My mom knelt down to the ground and began digging up dirt with her hands. I watched. She was careful. Methodical. Respectful. Tears dripped from her eyes into the soil. After a good bit of earth had been removed, she looked up at me and extended her browned hand. I handed her the photo. She gazed at it for a full minute and then ceremoniously placed it on the ground. Then she covered it up, like a gardener planting a bulb of hibiscus. That is one of my fondest memories of my mother.

And that was my second funeral.

Anyway, I’m not sure what any of this means or why it’s been so heavy on my mind lately. Maybe it’s having kids of my own, looking at these little humans and thinking someday we’ll all be dead. I mean, how heavy is that? And I know, when talking about death, we get spiritual or philosophical, ponder the mystery of it all, all that jazz.

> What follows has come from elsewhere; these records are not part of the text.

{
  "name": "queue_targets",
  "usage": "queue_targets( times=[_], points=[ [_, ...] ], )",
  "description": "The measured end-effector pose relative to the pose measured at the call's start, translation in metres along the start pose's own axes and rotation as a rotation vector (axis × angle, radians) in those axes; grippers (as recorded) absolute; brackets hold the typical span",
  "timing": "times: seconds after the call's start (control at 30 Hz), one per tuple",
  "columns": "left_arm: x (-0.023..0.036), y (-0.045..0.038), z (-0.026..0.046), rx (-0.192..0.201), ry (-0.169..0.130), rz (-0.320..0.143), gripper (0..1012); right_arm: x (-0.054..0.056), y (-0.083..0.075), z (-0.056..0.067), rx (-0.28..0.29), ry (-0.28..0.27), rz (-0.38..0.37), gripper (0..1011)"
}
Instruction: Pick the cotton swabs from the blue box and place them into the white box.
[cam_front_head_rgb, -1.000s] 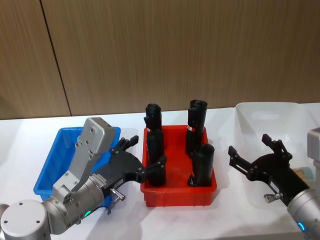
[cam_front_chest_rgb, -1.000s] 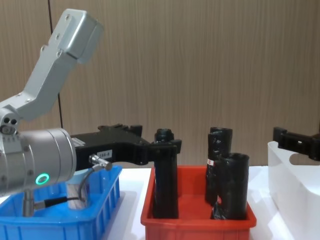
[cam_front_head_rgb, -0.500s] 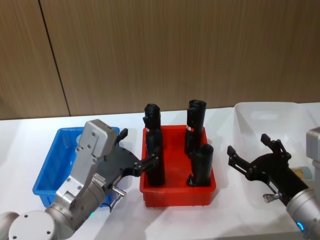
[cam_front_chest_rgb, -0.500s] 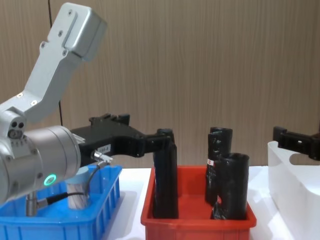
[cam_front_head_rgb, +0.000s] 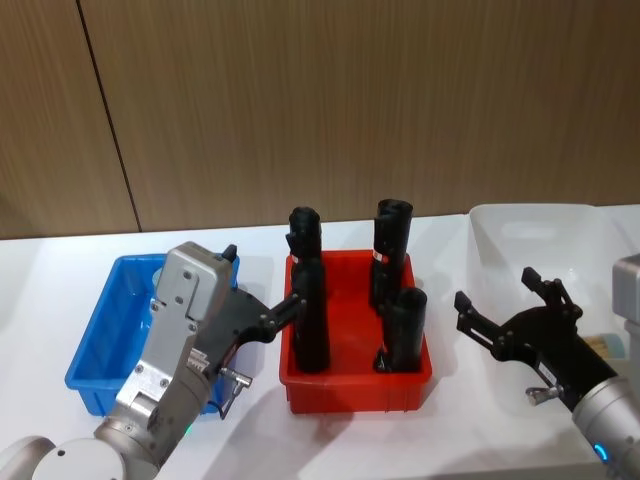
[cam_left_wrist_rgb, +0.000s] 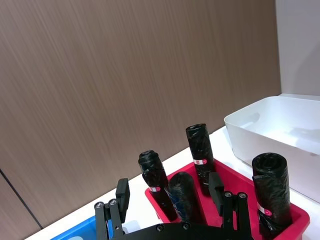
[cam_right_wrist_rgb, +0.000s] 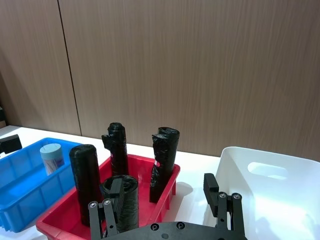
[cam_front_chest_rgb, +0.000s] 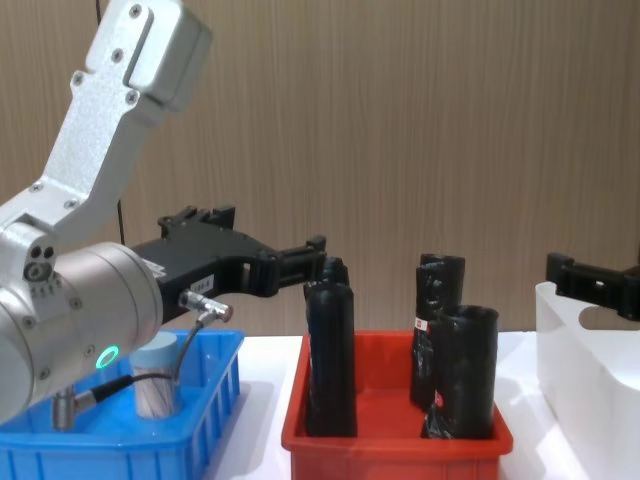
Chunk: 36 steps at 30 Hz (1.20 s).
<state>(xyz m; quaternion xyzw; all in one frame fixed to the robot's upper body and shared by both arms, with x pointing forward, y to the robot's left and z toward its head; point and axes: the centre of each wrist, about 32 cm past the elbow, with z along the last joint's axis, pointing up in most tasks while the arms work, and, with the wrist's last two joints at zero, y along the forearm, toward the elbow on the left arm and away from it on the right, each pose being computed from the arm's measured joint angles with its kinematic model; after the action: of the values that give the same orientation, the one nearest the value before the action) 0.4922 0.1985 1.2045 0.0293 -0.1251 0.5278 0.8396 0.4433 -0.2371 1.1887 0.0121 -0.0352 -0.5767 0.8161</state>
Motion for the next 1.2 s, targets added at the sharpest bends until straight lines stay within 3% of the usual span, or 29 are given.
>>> queue_targets(
  times=[0.57, 1.2],
  points=[
    [-0.0005, 0.0002, 0.0001, -0.003, -0.002, 0.007, 1004, 0.002, 0.001, 0.000, -0.012, 0.012, 0.020, 1002],
    [-0.0002, 0.0002, 0.0001, -0.002, -0.002, 0.008, 1004, 0.017, 0.013, 0.000, -0.088, 0.060, 0.148, 1002]
  ],
)
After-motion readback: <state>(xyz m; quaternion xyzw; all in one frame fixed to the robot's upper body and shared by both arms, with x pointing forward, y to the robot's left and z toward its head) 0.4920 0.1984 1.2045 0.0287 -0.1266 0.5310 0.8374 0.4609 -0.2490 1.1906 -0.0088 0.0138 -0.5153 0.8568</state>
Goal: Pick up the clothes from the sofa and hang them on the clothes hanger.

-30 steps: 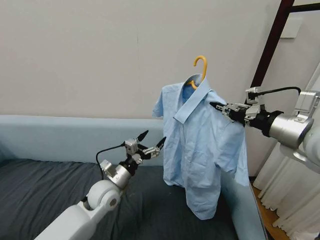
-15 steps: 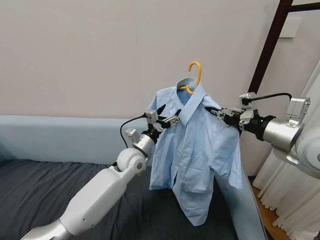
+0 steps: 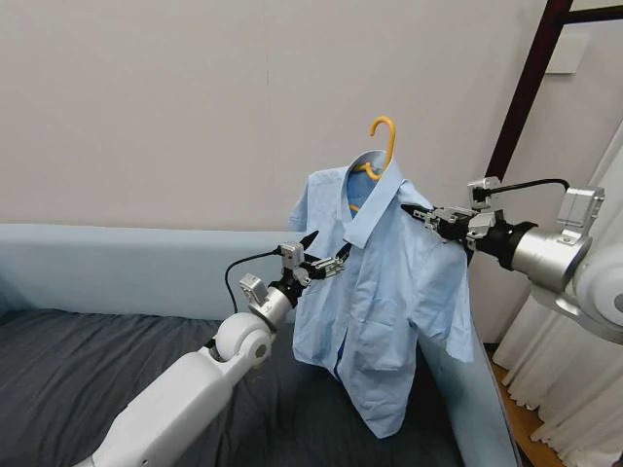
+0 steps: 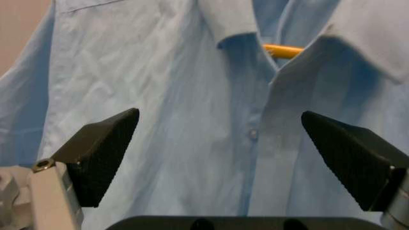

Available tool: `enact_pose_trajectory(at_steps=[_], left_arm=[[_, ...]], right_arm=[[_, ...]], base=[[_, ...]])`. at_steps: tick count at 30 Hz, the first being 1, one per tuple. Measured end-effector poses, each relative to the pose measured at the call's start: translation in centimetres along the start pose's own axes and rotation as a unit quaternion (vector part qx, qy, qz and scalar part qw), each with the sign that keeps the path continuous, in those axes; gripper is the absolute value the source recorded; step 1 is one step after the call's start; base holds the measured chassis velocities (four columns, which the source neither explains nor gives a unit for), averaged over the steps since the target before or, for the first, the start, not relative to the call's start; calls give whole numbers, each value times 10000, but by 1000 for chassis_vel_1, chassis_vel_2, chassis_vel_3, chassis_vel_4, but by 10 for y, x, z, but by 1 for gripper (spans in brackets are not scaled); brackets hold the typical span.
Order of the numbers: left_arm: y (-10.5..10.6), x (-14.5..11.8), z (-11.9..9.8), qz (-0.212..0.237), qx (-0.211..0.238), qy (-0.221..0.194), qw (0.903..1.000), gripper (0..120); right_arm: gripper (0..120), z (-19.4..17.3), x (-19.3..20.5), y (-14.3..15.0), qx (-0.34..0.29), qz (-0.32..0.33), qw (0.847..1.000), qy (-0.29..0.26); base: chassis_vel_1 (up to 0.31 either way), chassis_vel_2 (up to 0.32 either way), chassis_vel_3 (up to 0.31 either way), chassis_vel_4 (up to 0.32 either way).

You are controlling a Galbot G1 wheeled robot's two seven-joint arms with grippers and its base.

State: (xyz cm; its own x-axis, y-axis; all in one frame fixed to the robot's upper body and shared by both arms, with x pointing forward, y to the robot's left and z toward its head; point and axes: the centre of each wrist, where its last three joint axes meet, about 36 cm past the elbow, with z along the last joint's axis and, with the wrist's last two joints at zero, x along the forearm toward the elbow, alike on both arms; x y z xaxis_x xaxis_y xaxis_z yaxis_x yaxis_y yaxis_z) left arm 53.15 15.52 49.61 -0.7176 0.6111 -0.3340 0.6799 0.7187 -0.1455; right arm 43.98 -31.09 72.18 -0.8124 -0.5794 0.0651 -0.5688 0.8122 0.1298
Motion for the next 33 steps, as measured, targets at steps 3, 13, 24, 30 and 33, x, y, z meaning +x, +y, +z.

That’s not really the point for me, at least not right now, at least not how death currently loiters in my mind. It’s not really a puzzle I’m trying to solve, or some sweet by and by that I’m pining for. It just is. Out of all the things in this world, all the potentialities, all the unpredictability, all the things that just might happen — death is right there, solid, unshaken. When everything else seems in flux, dynamic, evolving, becoming — death stands unbowed.

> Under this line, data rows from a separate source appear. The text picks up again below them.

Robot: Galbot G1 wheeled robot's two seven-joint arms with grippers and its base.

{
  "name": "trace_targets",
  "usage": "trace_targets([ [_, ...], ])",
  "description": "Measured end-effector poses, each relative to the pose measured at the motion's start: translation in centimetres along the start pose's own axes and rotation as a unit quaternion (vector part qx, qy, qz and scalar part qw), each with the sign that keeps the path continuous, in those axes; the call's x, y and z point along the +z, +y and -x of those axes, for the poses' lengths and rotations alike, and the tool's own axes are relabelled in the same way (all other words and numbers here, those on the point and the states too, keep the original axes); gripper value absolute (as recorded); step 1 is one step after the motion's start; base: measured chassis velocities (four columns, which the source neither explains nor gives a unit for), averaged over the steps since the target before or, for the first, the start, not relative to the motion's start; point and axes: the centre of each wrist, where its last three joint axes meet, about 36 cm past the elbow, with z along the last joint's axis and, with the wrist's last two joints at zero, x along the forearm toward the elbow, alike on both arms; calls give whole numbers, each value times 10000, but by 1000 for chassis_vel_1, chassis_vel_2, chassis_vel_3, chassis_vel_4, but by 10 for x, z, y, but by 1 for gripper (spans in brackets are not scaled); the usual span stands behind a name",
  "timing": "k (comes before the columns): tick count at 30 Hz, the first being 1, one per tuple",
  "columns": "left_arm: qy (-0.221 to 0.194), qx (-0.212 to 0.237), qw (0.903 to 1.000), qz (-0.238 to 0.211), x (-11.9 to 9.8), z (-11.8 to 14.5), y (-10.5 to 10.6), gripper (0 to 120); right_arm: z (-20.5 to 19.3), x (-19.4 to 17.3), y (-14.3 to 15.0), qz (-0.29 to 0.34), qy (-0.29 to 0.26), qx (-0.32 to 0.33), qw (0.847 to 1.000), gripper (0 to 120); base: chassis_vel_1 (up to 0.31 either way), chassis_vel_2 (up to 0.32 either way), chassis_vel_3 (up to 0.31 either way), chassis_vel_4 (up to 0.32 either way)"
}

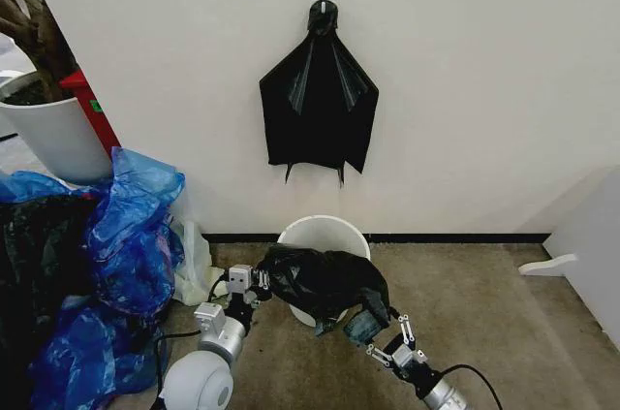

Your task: Place the garbage bag over the trash bin.

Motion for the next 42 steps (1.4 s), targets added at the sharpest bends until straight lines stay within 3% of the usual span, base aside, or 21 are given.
trace_targets([
  [15, 11, 26, 10000, 22, 0, 0, 1, 0, 1, -14, 0, 589, -250, 653, 9958, 0, 0, 0, 0, 0],
  [22, -74, 28, 10000, 48, -8, 1, 6, 0, 7, -48, -13, 883, -629, 1057, 9885, 0, 0, 0, 0, 0],
  [30, -82, -23, 9999, 81, -20, -5, 4, 0, 8, -81, -23, 1107, -656, 1085, 9857, 0, 0, 0, 0, 0],
  [38, 73, 57, 9997, 236, -21, -17, 8, 0, 0, -76, 1, 1327, -455, 949, 9856, 0, 0, 0, 0, 0],
  [42, 256, -106, 9984, 493, -4, -6, 27, 0, 0, -58, 11, 1434, -197, 1002, 9844, 0, 0, 0, 0, 0],
])
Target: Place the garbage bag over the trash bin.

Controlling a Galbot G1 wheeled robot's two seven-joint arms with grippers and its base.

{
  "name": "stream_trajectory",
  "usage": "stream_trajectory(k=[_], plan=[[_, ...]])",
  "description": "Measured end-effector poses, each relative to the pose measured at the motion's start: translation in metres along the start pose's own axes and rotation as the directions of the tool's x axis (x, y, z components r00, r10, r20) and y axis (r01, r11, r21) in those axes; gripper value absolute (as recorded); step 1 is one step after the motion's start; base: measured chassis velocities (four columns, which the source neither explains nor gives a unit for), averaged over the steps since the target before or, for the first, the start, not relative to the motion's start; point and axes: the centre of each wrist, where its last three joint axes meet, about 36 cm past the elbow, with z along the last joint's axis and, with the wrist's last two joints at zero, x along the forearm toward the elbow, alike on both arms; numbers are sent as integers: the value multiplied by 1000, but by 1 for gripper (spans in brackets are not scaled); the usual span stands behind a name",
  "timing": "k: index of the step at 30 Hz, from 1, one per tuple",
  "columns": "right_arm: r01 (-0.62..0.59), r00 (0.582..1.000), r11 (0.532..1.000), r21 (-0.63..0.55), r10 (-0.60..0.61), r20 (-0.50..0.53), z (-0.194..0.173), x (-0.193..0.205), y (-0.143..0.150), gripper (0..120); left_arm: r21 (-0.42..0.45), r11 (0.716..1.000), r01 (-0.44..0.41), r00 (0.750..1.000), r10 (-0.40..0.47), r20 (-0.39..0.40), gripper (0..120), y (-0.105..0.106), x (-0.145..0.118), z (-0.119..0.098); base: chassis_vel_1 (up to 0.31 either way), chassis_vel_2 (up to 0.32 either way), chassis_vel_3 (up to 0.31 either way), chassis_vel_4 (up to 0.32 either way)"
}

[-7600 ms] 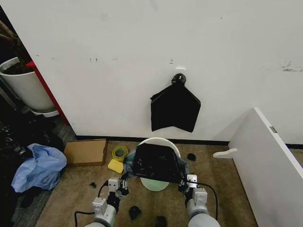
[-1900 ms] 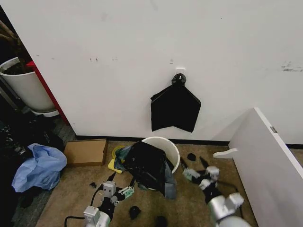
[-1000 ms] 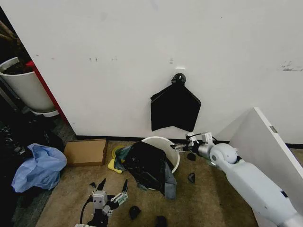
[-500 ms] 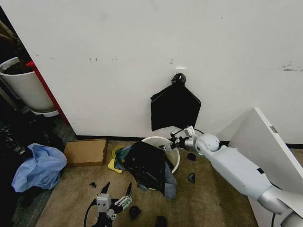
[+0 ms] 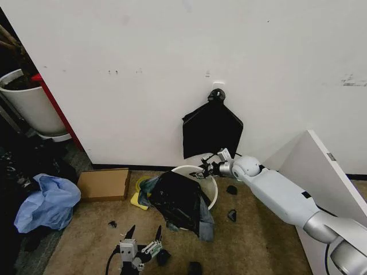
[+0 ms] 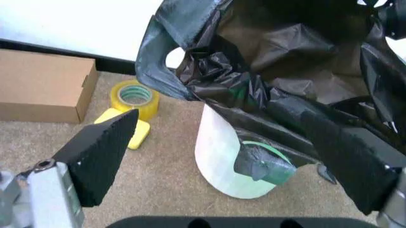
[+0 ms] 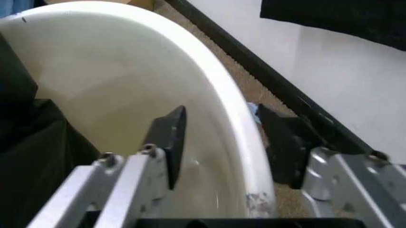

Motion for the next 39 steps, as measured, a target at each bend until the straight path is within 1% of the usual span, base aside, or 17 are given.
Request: stream_trajectory(k=[1, 2, 10, 13, 18, 22, 24, 25, 26, 27, 28, 30, 32, 36, 37, 38, 39], plan=[[2, 1000, 1000, 1, -2, 1, 0, 0, 0, 38, 0, 1000, -1, 1000, 1, -1, 100, 0, 0, 0, 0, 0, 0, 0], [2, 1000, 1000, 1, -2, 1, 0, 0, 0, 38, 0, 1000, -1, 1000, 1, -1, 100, 0, 0, 0, 0, 0, 0, 0], [16, 1000, 1000, -1, -16, -3, 8, 1, 3, 5, -2, 1000, 2, 1000, -2, 7, 100, -2, -1, 1, 0, 0, 0, 0], [16, 1000, 1000, -10, -16, 4, 8, 2, 5, 2, 0, 1000, 4, 1000, -4, 3, 100, -2, 1, 1, 0, 0, 0, 0], [-11, 1000, 999, -34, 12, 17, 8, 7, 9, 2, 2, 1000, 4, 1000, -4, 7, 100, -3, 2, -1, 0, 0, 0, 0], [-82, 994, 985, -152, 92, 57, 21, 28, 18, 2, 10, 1000, 1, 1000, -2, 19, 100, -4, 0, -6, 0, 0, 0, 0], [-108, 990, 974, -197, 124, 70, 26, 38, 22, 2, 12, 1000, 0, 1000, 0, 23, 100, -4, 0, -7, 0, 0, 0, 0], [-108, 990, 974, -197, 124, 70, 26, 38, 22, 2, 12, 1000, 0, 1000, 0, 23, 100, -4, 0, -7, 0, 0, 0, 0], [-129, 985, 966, -222, 151, 81, 28, 43, 27, 2, 13, 1000, -2, 1000, 1, 26, 100, -5, -1, -8, 0, 0, 0, 0], [-180, 973, 948, -262, 211, 96, 31, 49, 38, 2, 16, 1000, -3, 1000, 2, 28, 100, -5, -1, -10, 0, 0, 0, 0], [-205, 964, 935, -290, 244, 103, 34, 52, 47, 2, 18, 1000, -4, 1000, 3, 28, 100, -5, -1, -11, 0, 0, 0, 0], [-242, 951, 913, -328, 291, 107, 40, 57, 62, 2, 21, 1000, -7, 1000, 7, 24, 100, -5, -2, -12, 0, 0, 0, 0], [-254, 946, 906, -339, 305, 106, 42, 59, 67, 2, 21, 1000, -9, 1000, 8, 22, 100, -5, -2, -13, 0, 0, 0, 0], [-345, 904, 833, -432, 419, 87, 55, 67, 105, 2, 13, 1000, -25, 999, 25, 26, 100, -6, -3, -18, 0, 0, 0, 0], [-360, 895, 821, -444, 438, 83, 57, 68, 112, 2, 13, 1000, -27, 999, 27, 27, 100, -6, -3, -19, 0, 0, 0, 0], [-360, 895, 821, -444, 438, 83, 57, 68, 112, 2, 13, 1000, -27, 999, 27, 27, 100, -6, -3, -19, 0, 0, 0, 0], [-393, 878, 793, -467, 474, 67, 62, 68, 125, 2, 12, 999, -31, 999, 31, 30, 100, -6, -3, -21, 0, 0, 0, 0]])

And death leaves its fingerprints on all it touches. The universe slouches toward entropy. Stars collapse in on themselves, and as they do the synapses in my brain fire and I see my mother, tears in her eyes, softly patting the soil and I see myself, just a kid, dressed in black in a funeral home, standing still, imagining my toes were tree roots and my arms were branches and that I would only grow and grow, upwards and outwards, forever and ever and ever.